[Dataset excerpt]
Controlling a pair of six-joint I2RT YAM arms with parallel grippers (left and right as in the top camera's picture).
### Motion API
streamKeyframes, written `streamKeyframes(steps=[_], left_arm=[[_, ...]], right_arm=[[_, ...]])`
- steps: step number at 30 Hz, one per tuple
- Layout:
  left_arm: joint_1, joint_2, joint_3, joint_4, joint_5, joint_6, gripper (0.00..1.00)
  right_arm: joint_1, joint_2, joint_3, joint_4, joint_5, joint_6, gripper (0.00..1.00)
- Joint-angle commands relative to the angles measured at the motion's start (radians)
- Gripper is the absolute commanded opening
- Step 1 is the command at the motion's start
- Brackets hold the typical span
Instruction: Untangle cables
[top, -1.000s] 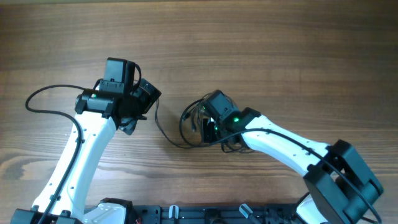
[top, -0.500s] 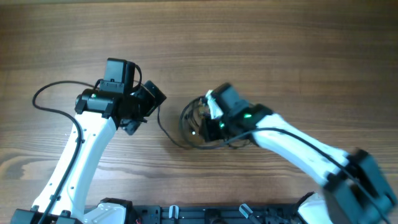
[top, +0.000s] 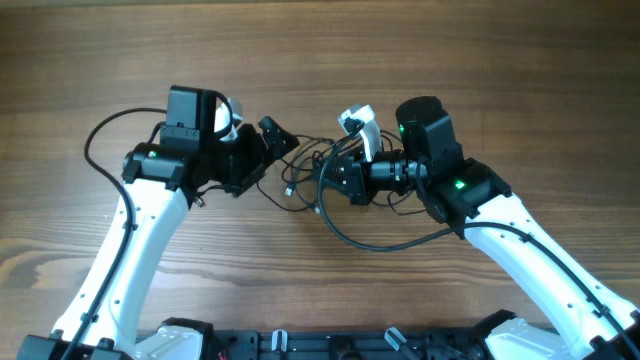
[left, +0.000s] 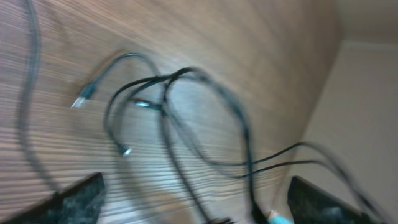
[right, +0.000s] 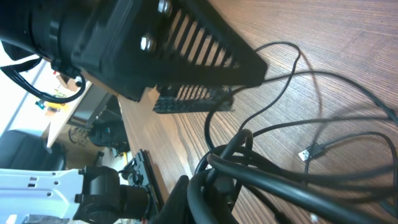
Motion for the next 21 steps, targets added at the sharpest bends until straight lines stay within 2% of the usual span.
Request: streamKeyframes(steps=[1, 2, 4, 7, 9, 10, 15, 18, 20, 21], left_arm=[[-0.072, 0.010, -0.006, 0.087, 0.026, -0.159, 0.62], [-0.103, 0.010, -0.006, 0.113, 0.019, -0.177, 0.55], [-0.151, 0.010, -0.006, 0.119, -0.033, -0.203, 0.53], [-0.211, 0.010, -0.006, 0.094, -0.118, -0.208, 0.43], [-0.236, 0.014, -0.006, 0.086, -0.140, -0.208, 0.20], [-0.241, 0.019, -0.006, 0.086, -0.144, -0.208, 0.04], [-0.224, 0.035, -0.006, 0.058, -0.264, -0.208, 0.04], [-0.164, 0.035, -0.006, -0.021, -0.336, -0.208, 0.04], [-0.098, 0.033, -0.006, -0.071, -0.324, -0.218, 0.04], [-0.058, 0.029, -0.006, -0.076, -0.287, -0.243, 0.04]], right_arm=[[0.000, -0.001, 0.010, 0.010, -0.037, -0.018, 0.04], [0.000, -0.001, 0.010, 0.010, -0.037, -0.018, 0.04], [0.000, -0.001, 0.010, 0.010, -0.037, -0.017, 0.04], [0.000, -0.001, 0.010, 0.010, -0.037, -0.018, 0.04], [0.000, -0.001, 0.010, 0.010, -0.041, -0.018, 0.04], [0.000, -0.001, 0.010, 0.010, -0.041, -0.018, 0.04], [-0.002, -0.003, 0.010, 0.007, -0.049, -0.020, 0.04], [-0.022, -0.008, 0.010, -0.022, -0.056, -0.019, 0.04], [-0.035, -0.007, 0.010, -0.077, 0.018, -0.004, 0.05], [-0.034, -0.007, 0.010, -0.131, 0.123, 0.025, 0.04]])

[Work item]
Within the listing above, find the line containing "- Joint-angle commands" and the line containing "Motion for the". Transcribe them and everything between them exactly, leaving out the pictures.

[Reply to the exercise]
- Joint-angle commands relative to the angles measured at the motion's start (radians)
- Gripper is the absolute commanded opening
- Step 1 is the command at the motion's start
- Brackets hold the typical span
Instruction: Untangle cables
[top, -1.000s] 
[top, -0.500s] 
[top, +0.000s] 
[left, +0.000s] 
[right, +0.000s] 
Motion for the next 21 steps, targets added at the sharpest bends until straight lines stay within 2% of the usual span.

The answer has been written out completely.